Write out each line from the data below that includes the word "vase".

Data extracted from a collection

* * * * * * * * *

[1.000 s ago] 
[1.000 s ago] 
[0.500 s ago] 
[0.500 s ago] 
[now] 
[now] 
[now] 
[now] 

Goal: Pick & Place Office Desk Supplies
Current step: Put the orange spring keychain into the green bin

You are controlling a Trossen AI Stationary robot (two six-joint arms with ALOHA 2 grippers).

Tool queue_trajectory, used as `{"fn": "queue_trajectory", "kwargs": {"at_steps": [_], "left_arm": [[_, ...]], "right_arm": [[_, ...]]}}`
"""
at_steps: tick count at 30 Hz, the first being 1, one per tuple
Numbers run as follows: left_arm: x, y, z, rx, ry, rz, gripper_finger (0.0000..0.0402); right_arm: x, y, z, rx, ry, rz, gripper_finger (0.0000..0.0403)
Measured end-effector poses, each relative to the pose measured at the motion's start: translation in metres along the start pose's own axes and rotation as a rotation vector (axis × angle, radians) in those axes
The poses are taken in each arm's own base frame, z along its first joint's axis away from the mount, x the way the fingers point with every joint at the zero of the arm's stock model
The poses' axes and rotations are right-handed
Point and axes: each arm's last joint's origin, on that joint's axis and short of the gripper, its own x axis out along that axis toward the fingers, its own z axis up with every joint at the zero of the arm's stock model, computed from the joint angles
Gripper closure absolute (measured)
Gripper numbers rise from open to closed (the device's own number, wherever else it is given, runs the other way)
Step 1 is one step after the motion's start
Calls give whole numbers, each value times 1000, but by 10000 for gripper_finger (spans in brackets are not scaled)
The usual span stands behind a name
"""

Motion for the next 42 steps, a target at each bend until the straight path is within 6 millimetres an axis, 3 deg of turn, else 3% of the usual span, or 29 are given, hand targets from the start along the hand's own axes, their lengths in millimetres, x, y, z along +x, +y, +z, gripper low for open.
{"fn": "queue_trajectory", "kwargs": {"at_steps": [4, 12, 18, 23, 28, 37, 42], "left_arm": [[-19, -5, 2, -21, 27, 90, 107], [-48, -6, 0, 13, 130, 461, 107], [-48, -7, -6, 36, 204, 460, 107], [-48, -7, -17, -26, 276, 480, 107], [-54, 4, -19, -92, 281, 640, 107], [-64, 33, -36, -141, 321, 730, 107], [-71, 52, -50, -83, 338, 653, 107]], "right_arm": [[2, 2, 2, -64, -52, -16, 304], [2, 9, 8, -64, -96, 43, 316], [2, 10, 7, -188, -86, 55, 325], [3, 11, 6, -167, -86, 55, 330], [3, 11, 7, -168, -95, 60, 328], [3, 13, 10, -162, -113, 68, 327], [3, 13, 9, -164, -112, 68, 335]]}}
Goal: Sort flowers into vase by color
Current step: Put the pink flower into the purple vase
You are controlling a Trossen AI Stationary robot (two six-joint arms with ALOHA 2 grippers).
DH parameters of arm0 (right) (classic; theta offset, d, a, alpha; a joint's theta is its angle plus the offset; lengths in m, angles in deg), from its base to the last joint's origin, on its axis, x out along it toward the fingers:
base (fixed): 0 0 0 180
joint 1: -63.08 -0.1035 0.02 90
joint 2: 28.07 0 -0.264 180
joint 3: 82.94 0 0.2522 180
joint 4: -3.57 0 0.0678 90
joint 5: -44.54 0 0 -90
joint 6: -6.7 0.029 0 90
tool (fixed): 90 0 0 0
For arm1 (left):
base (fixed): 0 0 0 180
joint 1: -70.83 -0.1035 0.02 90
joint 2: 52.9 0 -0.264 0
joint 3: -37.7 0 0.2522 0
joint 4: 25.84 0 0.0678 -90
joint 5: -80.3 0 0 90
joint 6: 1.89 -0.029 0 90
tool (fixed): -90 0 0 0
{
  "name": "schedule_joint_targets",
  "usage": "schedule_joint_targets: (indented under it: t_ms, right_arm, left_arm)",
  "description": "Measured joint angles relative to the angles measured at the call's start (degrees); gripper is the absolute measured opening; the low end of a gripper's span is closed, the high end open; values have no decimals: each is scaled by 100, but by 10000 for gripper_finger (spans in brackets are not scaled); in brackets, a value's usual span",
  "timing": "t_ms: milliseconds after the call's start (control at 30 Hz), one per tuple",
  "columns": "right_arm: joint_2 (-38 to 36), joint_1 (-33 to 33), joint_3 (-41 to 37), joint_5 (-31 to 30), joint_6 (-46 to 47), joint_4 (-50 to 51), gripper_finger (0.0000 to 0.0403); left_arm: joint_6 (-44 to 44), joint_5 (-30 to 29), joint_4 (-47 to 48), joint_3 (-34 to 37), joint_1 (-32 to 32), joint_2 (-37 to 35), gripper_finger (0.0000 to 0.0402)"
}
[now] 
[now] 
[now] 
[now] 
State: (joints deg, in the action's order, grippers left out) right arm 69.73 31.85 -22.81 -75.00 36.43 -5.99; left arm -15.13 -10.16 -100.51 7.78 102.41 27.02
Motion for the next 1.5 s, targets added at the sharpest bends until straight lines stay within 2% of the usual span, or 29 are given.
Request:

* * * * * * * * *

[EXERCISE RESULT]
Goal: Sort flowers into vase by color
Current step: Put the pink flower into the purple vase

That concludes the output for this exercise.